No podría haber encontrado menos ánimos para seguir allí, pero Rhoda tenía esperanzas de oír algo revelador si insistía en la conversación. Le era indiferente lo extraño de la situación.

—¿Piensa irse pronto de la ciudad, señor Widdowson?

—No estamos seguros. Pero, por favor, tome asiento, señorita Nunn. ¿Hace mucho que no ve a mi esposa?

Widdowson se sentó en una silla y posó las manos sobre las rodillas, con la mirada en la falda de su invitada.

—La señora Widdowson lleva un mes sin venir a vernos, si no recuerdo mal.

Su mirada expresaba a la vez duda y sorpresa.

—¿Un mes? Pero yo pensaba… creía que… que había ido a verlas hace sólo unos días.

—¿Durante el día?

—Quiero decir a Great Portland Street… a una conferencia, o algo así, que daba la señorita Barfoot.

Rhoda guardó silencio durante unos segundos. A continuación replicó con aspereza:

—Ah, sí, es muy probable. Yo no estuve allí esa tarde.

—Ah, bien. Eso lo explicaría.

Parecía aliviado, pero sólo durante un instante. Luego sus ojos empezaron a vagar por la habitación, dolorosamente inquietos. Rhoda le observaba atentamente. Después de mover los pies, nervioso, de repente se irguió y dijo, alzando la voz:

—Nos vamos de Londres. He decidido alquilar una casa en Clevedon, el pueblo natal de mi esposa. Sus hermanas vendrán a vivir con nosotros.

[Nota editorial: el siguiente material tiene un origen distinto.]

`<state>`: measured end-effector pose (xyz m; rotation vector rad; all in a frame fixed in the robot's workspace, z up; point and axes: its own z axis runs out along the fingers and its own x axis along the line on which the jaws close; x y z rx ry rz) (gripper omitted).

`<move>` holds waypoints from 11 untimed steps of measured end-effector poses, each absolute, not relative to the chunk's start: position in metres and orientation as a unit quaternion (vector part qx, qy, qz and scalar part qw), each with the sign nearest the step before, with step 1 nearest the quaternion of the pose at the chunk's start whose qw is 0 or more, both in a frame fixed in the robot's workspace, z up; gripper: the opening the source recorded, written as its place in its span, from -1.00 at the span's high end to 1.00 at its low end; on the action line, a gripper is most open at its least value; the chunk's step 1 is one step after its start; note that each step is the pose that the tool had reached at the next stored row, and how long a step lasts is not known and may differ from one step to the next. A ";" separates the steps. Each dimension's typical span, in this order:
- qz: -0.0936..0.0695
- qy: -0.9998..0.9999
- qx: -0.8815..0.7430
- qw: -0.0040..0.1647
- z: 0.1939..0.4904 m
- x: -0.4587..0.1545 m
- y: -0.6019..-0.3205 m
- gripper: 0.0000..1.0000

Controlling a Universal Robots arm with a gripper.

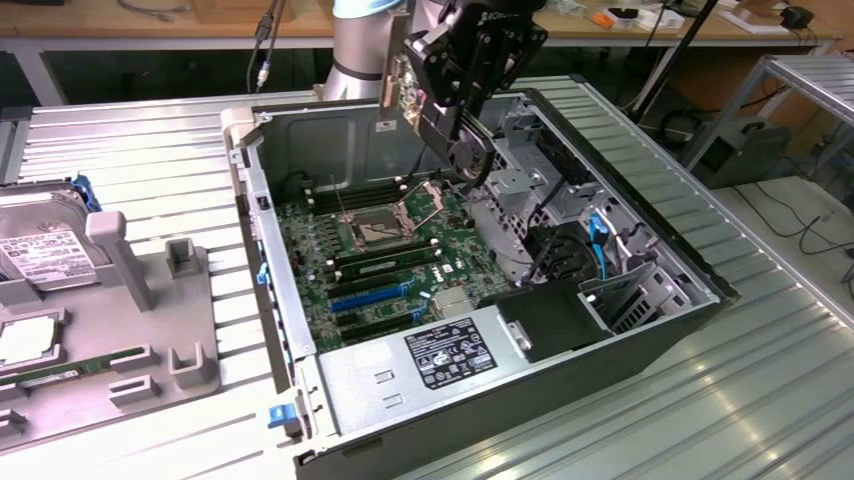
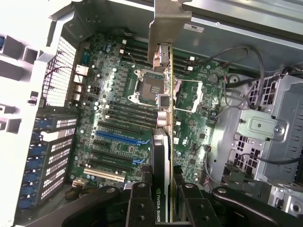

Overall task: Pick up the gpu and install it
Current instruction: 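Insert the gpu into the slot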

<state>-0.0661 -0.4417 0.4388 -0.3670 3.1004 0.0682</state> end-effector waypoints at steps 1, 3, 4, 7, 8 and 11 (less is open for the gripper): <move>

—¿Es ésa una decisión reciente, señor Widdowson?

—Llevo tiempo pensándolo. Londres no es bueno para la salud de Monica, estoy seguro. Estará mucho mejor en el campo.

—Sí, es muy probable.

—Después de decirme usted que ha notado su aspecto desmejorado, no voy a posponer más nuestra marcha —hizo una gran demostración de energía y determinación—. Unas semanas… Nos iremos a Clevedon de inmediato y encontraremos una casa. Sí, nos iremos mañana, o pasado mañana. Además, la señorita Madden tampoco está bien. Ojalá no hubiese tardado tanto en decidirme.

—Creo que es una sabia decisión. Había pensado sugerirle algo así a la señora Widdowson. Quizá si me voy ahora mismo a casa de la señora Cosgrove tenga la suerte de encontrarla allí.

—Quizá. ¿Ha dicho usted que se va mañana? Tres semanas, ¿verdad? Ah, en ese caso estaremos a punto de mudarnos a su regreso.

El cambio operado en el señor Widdowson era más que evidente. No pudo seguir sentado y empezó a pasearse de lado a lado de la habitación. Al ver que no había posibilidad de prolongar la charla en pos de su propósito, Rhoda aceptó esta señal de despedida y con el más breve saludo partió rumbo a casa de la señora Cosgrove.